• INPUT DATA:
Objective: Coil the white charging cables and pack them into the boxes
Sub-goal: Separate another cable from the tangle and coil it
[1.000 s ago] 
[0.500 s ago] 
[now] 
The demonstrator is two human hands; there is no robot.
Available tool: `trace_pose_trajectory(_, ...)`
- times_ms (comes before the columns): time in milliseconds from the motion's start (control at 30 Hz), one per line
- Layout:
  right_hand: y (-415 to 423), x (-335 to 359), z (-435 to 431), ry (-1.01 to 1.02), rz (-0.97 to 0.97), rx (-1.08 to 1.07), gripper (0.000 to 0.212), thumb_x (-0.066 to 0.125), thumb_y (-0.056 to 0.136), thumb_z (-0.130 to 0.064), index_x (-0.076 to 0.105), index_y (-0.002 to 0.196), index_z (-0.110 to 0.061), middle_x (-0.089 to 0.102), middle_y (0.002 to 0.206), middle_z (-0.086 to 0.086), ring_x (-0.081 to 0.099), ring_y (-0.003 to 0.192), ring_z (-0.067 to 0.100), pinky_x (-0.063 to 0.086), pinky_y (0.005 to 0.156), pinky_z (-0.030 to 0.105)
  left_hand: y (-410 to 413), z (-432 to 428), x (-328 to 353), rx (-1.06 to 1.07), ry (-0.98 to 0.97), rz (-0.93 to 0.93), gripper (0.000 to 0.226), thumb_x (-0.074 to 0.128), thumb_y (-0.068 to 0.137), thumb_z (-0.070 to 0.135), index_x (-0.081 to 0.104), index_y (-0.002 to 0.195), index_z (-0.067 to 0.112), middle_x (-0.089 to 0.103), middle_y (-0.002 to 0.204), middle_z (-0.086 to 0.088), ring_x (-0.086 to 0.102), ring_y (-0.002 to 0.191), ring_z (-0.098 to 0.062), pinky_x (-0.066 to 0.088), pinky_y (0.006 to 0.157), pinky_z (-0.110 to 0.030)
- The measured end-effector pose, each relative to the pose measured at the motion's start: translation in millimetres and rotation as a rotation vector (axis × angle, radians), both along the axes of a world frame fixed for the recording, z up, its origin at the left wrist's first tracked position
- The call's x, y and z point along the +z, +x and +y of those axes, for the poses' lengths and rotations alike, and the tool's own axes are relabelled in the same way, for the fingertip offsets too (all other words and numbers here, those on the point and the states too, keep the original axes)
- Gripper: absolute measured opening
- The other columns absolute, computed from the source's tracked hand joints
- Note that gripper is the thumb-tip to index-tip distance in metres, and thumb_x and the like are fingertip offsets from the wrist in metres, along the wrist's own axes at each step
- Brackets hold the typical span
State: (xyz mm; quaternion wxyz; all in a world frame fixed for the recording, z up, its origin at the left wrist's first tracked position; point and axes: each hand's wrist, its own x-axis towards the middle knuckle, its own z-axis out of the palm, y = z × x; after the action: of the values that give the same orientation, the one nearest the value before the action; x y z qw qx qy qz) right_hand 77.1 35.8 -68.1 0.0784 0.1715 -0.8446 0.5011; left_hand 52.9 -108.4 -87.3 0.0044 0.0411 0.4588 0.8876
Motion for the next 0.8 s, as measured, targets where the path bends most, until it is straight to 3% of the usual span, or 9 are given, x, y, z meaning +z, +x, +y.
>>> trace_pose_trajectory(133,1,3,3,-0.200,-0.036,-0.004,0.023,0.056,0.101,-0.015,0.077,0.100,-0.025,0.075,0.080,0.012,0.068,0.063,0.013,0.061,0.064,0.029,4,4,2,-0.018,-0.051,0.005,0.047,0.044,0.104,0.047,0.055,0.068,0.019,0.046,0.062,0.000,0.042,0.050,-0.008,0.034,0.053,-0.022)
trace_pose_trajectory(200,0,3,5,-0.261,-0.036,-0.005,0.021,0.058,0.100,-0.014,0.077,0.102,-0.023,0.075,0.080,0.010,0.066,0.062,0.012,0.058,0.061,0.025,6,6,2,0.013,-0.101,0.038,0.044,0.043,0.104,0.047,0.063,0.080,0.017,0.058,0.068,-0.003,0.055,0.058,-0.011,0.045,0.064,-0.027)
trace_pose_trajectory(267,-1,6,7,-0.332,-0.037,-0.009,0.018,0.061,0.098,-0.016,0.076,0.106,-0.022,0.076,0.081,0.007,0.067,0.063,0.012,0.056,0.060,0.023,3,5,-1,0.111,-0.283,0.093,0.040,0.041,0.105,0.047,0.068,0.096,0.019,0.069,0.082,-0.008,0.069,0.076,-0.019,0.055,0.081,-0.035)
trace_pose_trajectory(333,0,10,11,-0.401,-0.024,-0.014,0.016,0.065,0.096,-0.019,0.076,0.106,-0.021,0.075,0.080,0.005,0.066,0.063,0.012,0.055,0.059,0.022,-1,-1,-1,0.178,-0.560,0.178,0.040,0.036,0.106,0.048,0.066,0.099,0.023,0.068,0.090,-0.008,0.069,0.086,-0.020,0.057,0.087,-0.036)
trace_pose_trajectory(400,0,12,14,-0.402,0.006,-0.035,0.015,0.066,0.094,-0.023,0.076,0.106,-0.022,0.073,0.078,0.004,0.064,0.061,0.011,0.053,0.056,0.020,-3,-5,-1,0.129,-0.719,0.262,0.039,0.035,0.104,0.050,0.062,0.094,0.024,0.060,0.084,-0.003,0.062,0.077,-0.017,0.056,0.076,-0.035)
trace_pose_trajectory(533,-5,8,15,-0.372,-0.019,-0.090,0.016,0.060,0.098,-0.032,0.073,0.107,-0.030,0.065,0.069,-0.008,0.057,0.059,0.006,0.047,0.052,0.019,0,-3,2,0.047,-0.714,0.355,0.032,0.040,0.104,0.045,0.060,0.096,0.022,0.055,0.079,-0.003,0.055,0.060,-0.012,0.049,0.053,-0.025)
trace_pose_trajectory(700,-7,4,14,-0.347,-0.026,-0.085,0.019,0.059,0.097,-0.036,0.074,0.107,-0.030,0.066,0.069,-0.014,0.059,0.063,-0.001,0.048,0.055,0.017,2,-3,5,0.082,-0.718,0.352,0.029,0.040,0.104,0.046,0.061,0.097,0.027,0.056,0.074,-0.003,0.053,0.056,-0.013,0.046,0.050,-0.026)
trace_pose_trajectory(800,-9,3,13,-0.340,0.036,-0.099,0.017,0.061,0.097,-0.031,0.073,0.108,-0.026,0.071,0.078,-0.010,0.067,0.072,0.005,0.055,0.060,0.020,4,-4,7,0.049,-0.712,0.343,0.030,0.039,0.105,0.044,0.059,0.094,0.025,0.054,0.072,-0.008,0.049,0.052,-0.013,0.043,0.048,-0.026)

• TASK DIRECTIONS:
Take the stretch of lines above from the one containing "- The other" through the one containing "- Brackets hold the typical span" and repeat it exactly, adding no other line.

• SOLVED PROBLEM:
- The other columns absolute, computed from the source's tracked hand joints
- Note that gripper is the thumb-tip to index-tip distance in metres, and thumb_x and the like are fingertip offsets from the wrist in metres, along the wrist's own axes at each step
- Brackets hold the typical span

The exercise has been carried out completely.